## TASK PROMPT
Write out exactly what each line says, starting with the first line below and ending on the one with "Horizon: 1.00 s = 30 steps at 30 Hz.".

## SUPPLIED DATA
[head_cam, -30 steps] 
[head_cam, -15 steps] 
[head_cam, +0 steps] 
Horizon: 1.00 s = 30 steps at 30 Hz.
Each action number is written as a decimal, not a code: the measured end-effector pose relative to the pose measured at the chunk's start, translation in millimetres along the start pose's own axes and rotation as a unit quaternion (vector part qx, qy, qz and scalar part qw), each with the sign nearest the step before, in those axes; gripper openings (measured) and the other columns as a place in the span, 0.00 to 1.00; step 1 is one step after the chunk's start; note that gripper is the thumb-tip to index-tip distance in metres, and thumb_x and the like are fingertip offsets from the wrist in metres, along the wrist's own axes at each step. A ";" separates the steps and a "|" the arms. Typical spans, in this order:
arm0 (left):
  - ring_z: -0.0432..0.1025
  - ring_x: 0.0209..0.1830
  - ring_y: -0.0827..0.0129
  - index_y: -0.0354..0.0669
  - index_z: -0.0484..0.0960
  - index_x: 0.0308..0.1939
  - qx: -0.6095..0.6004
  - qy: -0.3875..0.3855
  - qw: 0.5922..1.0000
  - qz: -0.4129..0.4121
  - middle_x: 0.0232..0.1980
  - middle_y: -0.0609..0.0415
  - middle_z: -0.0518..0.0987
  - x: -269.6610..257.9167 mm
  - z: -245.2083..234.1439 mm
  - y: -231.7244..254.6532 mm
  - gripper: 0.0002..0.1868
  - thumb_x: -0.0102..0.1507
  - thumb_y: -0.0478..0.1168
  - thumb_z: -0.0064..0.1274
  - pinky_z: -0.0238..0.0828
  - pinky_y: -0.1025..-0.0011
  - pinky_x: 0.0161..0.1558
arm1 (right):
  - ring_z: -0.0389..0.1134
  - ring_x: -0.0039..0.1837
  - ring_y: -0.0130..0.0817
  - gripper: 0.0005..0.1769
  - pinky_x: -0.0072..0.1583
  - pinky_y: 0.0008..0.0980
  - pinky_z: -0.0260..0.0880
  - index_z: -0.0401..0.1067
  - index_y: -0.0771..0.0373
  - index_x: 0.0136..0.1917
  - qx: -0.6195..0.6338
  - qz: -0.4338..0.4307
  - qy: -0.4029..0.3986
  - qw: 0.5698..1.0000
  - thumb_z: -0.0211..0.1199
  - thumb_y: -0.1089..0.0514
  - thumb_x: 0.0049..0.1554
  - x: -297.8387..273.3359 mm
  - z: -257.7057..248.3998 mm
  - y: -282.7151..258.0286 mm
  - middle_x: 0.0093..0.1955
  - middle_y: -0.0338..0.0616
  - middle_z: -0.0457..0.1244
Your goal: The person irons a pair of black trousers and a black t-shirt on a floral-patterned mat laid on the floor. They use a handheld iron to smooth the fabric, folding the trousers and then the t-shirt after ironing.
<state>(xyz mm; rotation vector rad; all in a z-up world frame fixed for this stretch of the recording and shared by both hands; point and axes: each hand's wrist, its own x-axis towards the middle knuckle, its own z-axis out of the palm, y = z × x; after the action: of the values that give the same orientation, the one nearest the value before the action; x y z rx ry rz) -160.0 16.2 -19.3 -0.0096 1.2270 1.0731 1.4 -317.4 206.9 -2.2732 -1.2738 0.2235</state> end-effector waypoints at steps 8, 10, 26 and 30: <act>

## FINISHED EXERCISE
[head_cam, -30 steps] 
[head_cam, -15 steps] 
[head_cam, +0 steps] 
Horizon: 1.00 s = 30 steps at 30 Hz.

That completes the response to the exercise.